REQUIRED ACTION: Show all lines from the data that include the word "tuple".

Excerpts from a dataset
++++++
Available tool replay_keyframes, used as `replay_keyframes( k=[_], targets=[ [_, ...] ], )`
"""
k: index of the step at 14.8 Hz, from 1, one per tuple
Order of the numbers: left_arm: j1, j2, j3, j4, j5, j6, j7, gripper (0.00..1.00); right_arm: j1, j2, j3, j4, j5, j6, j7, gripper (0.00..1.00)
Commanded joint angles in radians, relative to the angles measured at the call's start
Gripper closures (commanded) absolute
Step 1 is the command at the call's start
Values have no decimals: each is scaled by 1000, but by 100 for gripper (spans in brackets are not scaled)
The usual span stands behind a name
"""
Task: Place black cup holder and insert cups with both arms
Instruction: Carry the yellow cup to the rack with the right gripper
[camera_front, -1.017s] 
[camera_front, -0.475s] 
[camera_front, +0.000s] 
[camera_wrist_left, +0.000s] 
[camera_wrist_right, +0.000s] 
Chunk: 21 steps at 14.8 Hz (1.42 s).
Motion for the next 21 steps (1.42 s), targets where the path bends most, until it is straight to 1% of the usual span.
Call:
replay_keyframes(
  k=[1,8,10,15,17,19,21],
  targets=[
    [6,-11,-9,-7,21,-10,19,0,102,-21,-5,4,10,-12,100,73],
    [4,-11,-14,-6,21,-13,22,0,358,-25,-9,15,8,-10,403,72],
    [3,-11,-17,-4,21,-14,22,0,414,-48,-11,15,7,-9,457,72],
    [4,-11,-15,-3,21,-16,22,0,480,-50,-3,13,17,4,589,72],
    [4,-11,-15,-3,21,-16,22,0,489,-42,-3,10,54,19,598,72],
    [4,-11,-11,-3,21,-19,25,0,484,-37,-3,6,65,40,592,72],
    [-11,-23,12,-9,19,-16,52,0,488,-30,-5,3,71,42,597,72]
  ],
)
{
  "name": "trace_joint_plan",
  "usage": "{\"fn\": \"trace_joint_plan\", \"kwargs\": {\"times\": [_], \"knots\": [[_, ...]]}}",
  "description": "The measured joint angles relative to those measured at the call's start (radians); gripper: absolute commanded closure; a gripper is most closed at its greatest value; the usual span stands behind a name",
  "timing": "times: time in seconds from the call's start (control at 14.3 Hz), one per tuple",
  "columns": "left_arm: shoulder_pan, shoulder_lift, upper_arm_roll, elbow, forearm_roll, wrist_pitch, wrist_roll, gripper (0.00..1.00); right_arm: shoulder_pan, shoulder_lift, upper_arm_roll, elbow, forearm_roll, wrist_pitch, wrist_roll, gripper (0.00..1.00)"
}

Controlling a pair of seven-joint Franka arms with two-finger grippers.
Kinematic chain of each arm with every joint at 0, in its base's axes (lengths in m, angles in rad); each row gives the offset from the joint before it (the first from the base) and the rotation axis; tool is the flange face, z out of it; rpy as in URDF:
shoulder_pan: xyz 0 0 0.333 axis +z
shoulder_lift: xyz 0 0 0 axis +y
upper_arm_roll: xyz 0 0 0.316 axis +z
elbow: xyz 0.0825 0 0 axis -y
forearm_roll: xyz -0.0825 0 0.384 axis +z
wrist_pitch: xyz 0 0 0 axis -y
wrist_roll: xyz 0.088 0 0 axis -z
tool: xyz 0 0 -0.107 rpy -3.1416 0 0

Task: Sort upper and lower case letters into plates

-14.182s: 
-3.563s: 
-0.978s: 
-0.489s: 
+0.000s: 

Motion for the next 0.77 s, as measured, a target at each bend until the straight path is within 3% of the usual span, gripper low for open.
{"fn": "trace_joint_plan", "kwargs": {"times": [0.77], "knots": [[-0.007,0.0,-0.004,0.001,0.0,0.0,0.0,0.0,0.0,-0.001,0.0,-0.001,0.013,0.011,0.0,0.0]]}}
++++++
ANSWER TO THIS PROBLEM:
k: index of the step at 14.8 Hz, from 1, one per tuple
  "timing": "times: time in seconds from the call's start (control at 14.3 Hz), one per tuple",

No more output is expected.